A new study found that the topical application of simvastatin enhanced healing in diabetic mice.
Using a statin, a cholesterol-lowering drug, as an ointment may hold promise for helping people with diabetes, a study suggests. The new study found that the topical application of simvastatin accelerated wound healing in genetically diabetic mice. The findings were published in the December issue of The American Journal of Pathology. Though the work was done in mice, the researchers hope the benefits will apply to humans as well once tried in future studies. Previous research has shown that statins can support blood vessel development, according to the study.
If statins are applied topically instead of taken orally, there are fewer risks of serious side effects. Topical applications of medications have less side effects systemically, said Rita Kalyani, an assistant professor of medicine in the Division of Endocrinology and Metabolism at Johns Hopkins University in Baltimore. She was not involved in the study. Scientists at Kyoto Prefectural University School of Medicine, Hamamatsu University School of Medicine and the Shiseido Innovative Scientific Research Center in Japan tested whether a statin's ability to promote blood vessel growth could help in diabetes. In diabetes, the body does not sufficiently make or properly use insulin, a hormone. With such a problem, sugar builds in the blood. This condition can harm blood vessels and nerves. Diabetes complications include skin ulcers and impaired wound healing.

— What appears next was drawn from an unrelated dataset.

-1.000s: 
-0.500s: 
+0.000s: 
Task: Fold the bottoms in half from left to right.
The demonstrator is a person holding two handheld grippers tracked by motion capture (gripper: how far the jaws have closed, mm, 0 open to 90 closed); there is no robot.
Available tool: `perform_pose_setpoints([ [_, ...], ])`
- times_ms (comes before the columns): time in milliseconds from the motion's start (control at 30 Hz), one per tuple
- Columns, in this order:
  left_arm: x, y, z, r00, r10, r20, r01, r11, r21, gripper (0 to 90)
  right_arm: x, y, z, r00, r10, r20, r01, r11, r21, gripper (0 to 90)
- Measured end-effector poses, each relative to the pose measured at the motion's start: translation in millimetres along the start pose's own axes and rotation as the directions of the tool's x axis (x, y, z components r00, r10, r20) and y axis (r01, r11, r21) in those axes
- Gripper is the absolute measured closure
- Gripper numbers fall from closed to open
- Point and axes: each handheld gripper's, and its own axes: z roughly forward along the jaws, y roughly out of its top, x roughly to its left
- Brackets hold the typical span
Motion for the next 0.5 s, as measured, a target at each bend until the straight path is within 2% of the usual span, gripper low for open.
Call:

The researchers treated wounds on the mice with a topical application of simvastatin in petroleum jelly or petroleum jelly alone. The difference in wound closure was most pronounced on the seventh day of the experiment. The simvastatin-treated wounds were 79.26% healed. The wounds treated with just petroleum jelly were 52.45% healed.
The findings show that topical simvastatin increases the growth of new blood and lymphatic vessels, Jun Asai, the study's lead author, said in a statement. Lymphatic vessels, which carry lymph fluid through the body, support the immune system. "Although there are several problems to be solved such as the establishment of proper concentrations and the frequency of application, it is my emphatic opinion that this method … can be a new effective choice for the treatment of diabetic ulcers," Asai, of Kyoto Prefectural University School of Medicine, said in an e-mail.
David Armstrong, a professor of surgery at the University of Arizona College of Medicine, urged caution. "It is very premature to draw a broad conclusion based on this study. It is a mouse study." Armstrong, who was not involved in this experiment, said seeing whether this study can be replicated and taken to the level of human trials could further test this approach. Johns Hopkins' Kalyani called the study "relatively small" and said more research needs to be done on the topical formulation of simvastatin, its potential side effects and the durability of its effect. The Centers for Disease Control and Prevention and the International Diabetes Federation project the number of diabetes cases will continue to increase, Kalyani said. "There is definitely a need for this kind of research to be done."